» Aim of the task: Pick out the lines in the listing below that contain the word "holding" and copy them.

» Material for this task:
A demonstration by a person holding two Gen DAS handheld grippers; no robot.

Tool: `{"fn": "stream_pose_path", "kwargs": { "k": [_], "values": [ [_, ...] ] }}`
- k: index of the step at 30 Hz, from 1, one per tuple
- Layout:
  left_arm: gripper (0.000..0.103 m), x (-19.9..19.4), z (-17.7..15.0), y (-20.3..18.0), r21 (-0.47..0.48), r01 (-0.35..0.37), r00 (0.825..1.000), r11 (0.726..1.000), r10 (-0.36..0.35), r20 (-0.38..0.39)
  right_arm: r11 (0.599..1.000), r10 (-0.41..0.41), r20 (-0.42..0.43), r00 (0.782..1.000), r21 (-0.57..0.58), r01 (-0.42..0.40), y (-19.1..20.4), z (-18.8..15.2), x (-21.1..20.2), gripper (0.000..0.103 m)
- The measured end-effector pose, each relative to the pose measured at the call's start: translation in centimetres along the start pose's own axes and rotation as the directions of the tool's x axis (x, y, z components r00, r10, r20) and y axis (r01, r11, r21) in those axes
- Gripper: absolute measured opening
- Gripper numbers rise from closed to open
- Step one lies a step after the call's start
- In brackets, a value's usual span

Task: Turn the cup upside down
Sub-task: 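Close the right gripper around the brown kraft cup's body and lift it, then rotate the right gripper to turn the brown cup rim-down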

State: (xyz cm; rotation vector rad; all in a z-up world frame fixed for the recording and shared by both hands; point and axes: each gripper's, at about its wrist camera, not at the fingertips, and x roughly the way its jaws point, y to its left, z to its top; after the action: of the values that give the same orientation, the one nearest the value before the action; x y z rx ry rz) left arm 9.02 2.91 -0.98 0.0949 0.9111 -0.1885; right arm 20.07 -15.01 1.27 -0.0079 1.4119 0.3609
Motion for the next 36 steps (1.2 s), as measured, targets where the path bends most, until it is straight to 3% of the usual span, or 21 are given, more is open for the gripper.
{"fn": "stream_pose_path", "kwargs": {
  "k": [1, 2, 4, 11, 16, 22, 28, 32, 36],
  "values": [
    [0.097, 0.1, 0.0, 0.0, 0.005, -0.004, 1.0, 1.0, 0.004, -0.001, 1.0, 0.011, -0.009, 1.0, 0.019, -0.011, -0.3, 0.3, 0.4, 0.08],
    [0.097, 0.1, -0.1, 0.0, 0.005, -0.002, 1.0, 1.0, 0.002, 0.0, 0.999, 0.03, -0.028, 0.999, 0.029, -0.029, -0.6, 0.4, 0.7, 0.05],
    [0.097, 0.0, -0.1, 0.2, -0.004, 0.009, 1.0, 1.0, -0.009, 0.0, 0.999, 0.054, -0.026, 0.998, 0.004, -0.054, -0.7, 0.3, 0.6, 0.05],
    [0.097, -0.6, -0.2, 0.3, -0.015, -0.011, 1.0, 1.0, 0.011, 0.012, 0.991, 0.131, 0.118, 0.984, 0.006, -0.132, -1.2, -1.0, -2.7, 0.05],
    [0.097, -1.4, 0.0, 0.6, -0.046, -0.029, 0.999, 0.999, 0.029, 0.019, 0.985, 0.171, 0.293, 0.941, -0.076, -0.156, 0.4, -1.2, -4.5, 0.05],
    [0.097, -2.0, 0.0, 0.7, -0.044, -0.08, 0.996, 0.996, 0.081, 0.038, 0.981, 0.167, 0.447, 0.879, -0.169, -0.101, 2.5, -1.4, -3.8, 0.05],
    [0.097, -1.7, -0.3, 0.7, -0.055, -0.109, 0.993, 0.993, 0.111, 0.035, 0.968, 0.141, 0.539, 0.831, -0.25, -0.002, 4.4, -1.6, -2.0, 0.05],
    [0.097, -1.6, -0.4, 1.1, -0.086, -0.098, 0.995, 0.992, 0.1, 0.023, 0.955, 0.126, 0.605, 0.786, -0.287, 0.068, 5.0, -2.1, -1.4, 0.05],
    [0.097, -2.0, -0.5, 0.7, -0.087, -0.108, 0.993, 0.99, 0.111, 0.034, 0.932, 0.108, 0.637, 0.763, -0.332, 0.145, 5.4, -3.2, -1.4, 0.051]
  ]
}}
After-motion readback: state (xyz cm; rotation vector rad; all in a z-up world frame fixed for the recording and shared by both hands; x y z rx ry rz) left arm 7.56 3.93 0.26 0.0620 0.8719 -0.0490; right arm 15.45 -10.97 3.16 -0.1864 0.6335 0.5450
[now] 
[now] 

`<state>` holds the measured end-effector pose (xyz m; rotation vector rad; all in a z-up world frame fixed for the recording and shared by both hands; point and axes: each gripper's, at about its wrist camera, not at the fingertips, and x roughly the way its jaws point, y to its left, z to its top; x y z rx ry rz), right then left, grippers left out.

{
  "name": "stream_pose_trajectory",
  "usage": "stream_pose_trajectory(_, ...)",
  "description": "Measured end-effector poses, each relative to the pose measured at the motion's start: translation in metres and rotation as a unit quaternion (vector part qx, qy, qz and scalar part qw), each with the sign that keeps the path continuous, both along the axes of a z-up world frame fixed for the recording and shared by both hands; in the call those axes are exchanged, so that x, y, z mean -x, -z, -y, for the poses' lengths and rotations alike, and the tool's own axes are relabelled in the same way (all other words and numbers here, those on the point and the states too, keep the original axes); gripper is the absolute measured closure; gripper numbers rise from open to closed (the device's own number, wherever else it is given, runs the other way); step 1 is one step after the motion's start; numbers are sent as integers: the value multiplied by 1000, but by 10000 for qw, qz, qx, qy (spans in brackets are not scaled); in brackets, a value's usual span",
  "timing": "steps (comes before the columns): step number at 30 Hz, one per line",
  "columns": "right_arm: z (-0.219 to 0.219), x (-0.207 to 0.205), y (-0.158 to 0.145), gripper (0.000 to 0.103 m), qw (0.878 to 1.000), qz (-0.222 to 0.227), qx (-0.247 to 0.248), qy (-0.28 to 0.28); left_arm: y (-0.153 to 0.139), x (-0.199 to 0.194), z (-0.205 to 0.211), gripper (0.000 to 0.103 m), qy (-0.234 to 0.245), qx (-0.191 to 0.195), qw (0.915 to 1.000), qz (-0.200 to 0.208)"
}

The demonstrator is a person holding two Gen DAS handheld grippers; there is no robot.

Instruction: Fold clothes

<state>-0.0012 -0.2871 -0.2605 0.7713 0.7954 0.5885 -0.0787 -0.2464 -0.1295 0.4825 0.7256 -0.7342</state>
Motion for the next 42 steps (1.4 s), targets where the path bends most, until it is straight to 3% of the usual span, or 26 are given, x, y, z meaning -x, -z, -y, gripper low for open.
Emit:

» Output below:
A demonstration by a person holding two Gen DAS handheld grippers; no robot.
The demonstrator is a person holding two Gen DAS handheld grippers; there is no robot.

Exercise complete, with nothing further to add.